Work to complete => Search the material for "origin" and show all lines that contain it.

****************************************

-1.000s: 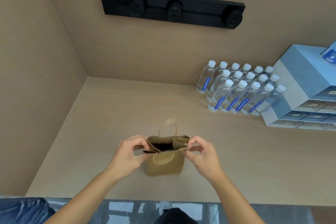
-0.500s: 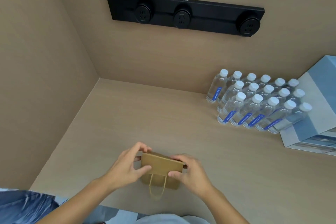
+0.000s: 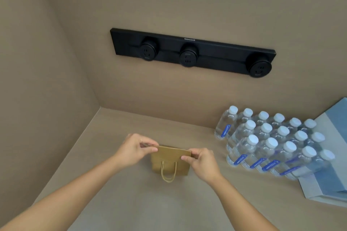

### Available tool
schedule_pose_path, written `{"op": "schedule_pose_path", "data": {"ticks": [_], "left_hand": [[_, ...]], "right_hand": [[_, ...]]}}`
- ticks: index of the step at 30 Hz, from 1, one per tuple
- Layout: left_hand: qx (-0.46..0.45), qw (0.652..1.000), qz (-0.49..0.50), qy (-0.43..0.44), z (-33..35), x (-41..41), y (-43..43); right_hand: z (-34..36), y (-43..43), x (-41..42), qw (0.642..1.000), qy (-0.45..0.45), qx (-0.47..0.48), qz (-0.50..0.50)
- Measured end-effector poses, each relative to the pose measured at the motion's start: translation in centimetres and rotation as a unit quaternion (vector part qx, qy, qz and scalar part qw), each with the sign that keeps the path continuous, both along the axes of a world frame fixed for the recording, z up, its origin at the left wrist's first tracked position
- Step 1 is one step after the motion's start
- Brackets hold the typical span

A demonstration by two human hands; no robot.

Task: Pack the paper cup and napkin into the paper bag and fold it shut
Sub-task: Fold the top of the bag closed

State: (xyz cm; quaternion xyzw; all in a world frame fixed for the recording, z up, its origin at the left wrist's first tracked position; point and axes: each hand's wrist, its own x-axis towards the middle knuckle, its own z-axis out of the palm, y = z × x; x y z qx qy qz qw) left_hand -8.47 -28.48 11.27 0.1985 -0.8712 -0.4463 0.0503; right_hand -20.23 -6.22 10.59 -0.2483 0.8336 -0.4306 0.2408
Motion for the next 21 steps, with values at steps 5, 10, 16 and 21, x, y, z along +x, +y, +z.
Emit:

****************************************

Solution to the exercise =>
- Measured end-effector poses, each relative to the pose measured at the motion's start: translation in centimetres and rotation as a unit quaternion (vector part qx, qy, qz and scalar part qw), each with the sign that keeps the path continuous, both along the axes of a world frame fixed for the recording, z up, its origin at the left wrist's first tracked position
State: (xyz cm; quaternion xyzw; all in a world frame fixed for the recording, z up, its origin at the left wrist's first tracked position; point and axes: each hand's wrist, its own x-axis towards the middle knuckle, its own z-axis out of the palm, y = z × x; x y z qx qy qz qw) left_hand -8.47 -28.48 11.27 0.1985 -0.8712 -0.4463 0.0503; right_hand -20.23 -6.22 10.59 -0.2483 0.8336 -0.4306 0.2408

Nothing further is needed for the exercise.